Exercise instructions:
Would you return every entry, exactly as it is written?

Material provided:
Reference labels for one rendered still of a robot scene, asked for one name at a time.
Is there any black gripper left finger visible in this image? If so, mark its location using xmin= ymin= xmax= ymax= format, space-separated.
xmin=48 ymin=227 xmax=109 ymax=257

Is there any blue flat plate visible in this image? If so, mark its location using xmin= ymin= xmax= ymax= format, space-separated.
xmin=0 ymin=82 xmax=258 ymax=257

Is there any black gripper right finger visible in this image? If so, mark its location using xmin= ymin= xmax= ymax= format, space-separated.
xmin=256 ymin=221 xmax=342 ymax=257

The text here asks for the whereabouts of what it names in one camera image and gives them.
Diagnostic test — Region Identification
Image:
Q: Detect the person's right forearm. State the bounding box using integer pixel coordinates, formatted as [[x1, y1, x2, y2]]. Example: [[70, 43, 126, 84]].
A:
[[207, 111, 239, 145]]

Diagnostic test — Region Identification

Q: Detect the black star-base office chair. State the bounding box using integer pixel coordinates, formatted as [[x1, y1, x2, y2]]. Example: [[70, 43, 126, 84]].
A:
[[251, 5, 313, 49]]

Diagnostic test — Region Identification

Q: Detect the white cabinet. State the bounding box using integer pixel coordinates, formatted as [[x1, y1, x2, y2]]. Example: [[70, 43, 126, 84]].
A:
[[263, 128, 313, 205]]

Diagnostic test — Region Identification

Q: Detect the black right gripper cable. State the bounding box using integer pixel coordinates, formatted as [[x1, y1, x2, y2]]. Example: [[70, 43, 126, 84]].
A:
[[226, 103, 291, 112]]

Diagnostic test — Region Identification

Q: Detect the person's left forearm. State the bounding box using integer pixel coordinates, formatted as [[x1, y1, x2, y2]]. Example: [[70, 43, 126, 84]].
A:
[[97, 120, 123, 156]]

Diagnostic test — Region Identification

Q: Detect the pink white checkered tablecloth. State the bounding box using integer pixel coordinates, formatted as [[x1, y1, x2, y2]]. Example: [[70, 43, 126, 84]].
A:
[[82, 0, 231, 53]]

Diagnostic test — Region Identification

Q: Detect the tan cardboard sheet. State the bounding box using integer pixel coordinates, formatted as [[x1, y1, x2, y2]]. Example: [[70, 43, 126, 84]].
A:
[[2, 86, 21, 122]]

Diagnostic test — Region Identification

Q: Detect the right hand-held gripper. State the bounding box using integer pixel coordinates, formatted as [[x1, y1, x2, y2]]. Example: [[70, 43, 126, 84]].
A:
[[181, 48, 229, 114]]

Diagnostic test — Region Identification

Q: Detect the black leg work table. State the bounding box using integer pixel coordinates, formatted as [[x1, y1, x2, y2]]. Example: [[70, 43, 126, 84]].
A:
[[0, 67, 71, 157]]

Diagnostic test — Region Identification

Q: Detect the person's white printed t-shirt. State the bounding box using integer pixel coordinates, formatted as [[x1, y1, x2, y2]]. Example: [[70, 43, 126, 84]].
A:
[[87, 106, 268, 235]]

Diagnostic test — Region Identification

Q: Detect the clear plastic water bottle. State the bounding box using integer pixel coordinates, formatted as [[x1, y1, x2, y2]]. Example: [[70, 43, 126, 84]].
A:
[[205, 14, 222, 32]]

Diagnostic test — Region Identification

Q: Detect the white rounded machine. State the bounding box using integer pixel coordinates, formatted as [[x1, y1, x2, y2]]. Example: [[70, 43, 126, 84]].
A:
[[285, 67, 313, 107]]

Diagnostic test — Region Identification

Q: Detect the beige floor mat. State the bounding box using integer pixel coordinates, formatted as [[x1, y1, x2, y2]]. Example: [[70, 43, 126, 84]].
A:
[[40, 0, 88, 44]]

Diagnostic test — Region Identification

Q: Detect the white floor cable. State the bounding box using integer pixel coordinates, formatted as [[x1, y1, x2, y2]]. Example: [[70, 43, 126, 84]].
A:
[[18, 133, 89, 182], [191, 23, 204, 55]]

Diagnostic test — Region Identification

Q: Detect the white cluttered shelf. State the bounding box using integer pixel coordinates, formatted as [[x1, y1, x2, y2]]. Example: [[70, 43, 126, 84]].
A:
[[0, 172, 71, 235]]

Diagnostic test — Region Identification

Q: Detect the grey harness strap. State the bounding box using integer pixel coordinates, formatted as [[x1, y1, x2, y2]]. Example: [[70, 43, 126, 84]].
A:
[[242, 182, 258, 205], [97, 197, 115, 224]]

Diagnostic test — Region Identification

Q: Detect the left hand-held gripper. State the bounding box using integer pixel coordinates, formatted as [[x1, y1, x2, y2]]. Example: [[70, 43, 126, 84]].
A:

Answer:
Reference labels for one rendered still of a robot scene, asked for one name at a time.
Is there any black gripper left finger visible in this image? If so, mark its location using xmin= ymin= xmax= ymax= format, space-separated.
xmin=48 ymin=227 xmax=109 ymax=257

Is there any blue flat plate visible in this image? If so, mark its location using xmin= ymin= xmax= ymax= format, space-separated.
xmin=0 ymin=82 xmax=258 ymax=257

Is there any black gripper right finger visible in this image? If so, mark its location using xmin= ymin= xmax= ymax= format, space-separated.
xmin=256 ymin=221 xmax=342 ymax=257

The text here asks for the whereabouts of what it names in one camera image and gives them.
Diagnostic test — Region Identification
Image:
Q: Detect the person's right forearm. State the bounding box using integer pixel coordinates, formatted as [[x1, y1, x2, y2]]. Example: [[70, 43, 126, 84]].
A:
[[207, 111, 239, 145]]

Diagnostic test — Region Identification

Q: Detect the black star-base office chair. State the bounding box using integer pixel coordinates, formatted as [[x1, y1, x2, y2]]. Example: [[70, 43, 126, 84]].
A:
[[251, 5, 313, 49]]

Diagnostic test — Region Identification

Q: Detect the white cabinet. State the bounding box using integer pixel coordinates, formatted as [[x1, y1, x2, y2]]. Example: [[70, 43, 126, 84]].
A:
[[263, 128, 313, 205]]

Diagnostic test — Region Identification

Q: Detect the black right gripper cable. State the bounding box using integer pixel coordinates, formatted as [[x1, y1, x2, y2]]. Example: [[70, 43, 126, 84]].
A:
[[226, 103, 291, 112]]

Diagnostic test — Region Identification

Q: Detect the person's left forearm. State the bounding box using integer pixel coordinates, formatted as [[x1, y1, x2, y2]]. Example: [[70, 43, 126, 84]].
A:
[[97, 120, 123, 156]]

Diagnostic test — Region Identification

Q: Detect the pink white checkered tablecloth. State the bounding box using integer pixel coordinates, formatted as [[x1, y1, x2, y2]]. Example: [[70, 43, 126, 84]].
A:
[[82, 0, 231, 53]]

Diagnostic test — Region Identification

Q: Detect the tan cardboard sheet. State the bounding box using integer pixel coordinates, formatted as [[x1, y1, x2, y2]]. Example: [[70, 43, 126, 84]].
A:
[[2, 86, 21, 122]]

Diagnostic test — Region Identification

Q: Detect the right hand-held gripper. State the bounding box using integer pixel coordinates, formatted as [[x1, y1, x2, y2]]. Example: [[70, 43, 126, 84]].
A:
[[181, 48, 229, 114]]

Diagnostic test — Region Identification

Q: Detect the black leg work table. State the bounding box using integer pixel coordinates, formatted as [[x1, y1, x2, y2]]. Example: [[70, 43, 126, 84]].
A:
[[0, 67, 71, 157]]

Diagnostic test — Region Identification

Q: Detect the person's white printed t-shirt. State the bounding box using integer pixel coordinates, formatted as [[x1, y1, x2, y2]]. Example: [[70, 43, 126, 84]].
A:
[[87, 106, 268, 235]]

Diagnostic test — Region Identification

Q: Detect the clear plastic water bottle. State the bounding box using integer pixel coordinates, formatted as [[x1, y1, x2, y2]]. Example: [[70, 43, 126, 84]].
A:
[[205, 14, 222, 32]]

Diagnostic test — Region Identification

Q: Detect the white rounded machine. State the bounding box using integer pixel coordinates, formatted as [[x1, y1, x2, y2]]. Example: [[70, 43, 126, 84]].
A:
[[285, 67, 313, 107]]

Diagnostic test — Region Identification

Q: Detect the beige floor mat. State the bounding box using integer pixel coordinates, formatted as [[x1, y1, x2, y2]]. Example: [[70, 43, 126, 84]].
A:
[[40, 0, 88, 44]]

Diagnostic test — Region Identification

Q: Detect the white floor cable. State the bounding box using integer pixel coordinates, formatted as [[x1, y1, x2, y2]]. Example: [[70, 43, 126, 84]].
A:
[[18, 133, 89, 182], [191, 23, 204, 55]]

Diagnostic test — Region Identification

Q: Detect the white cluttered shelf. State the bounding box using integer pixel coordinates, formatted as [[x1, y1, x2, y2]]. Example: [[70, 43, 126, 84]].
A:
[[0, 172, 71, 235]]

Diagnostic test — Region Identification

Q: Detect the grey harness strap. State the bounding box using integer pixel coordinates, formatted as [[x1, y1, x2, y2]]. Example: [[70, 43, 126, 84]].
A:
[[242, 182, 258, 205], [97, 197, 115, 224]]

Diagnostic test — Region Identification

Q: Detect the left hand-held gripper. State the bounding box using integer pixel coordinates, formatted as [[x1, y1, x2, y2]]. Example: [[70, 43, 126, 84]].
A:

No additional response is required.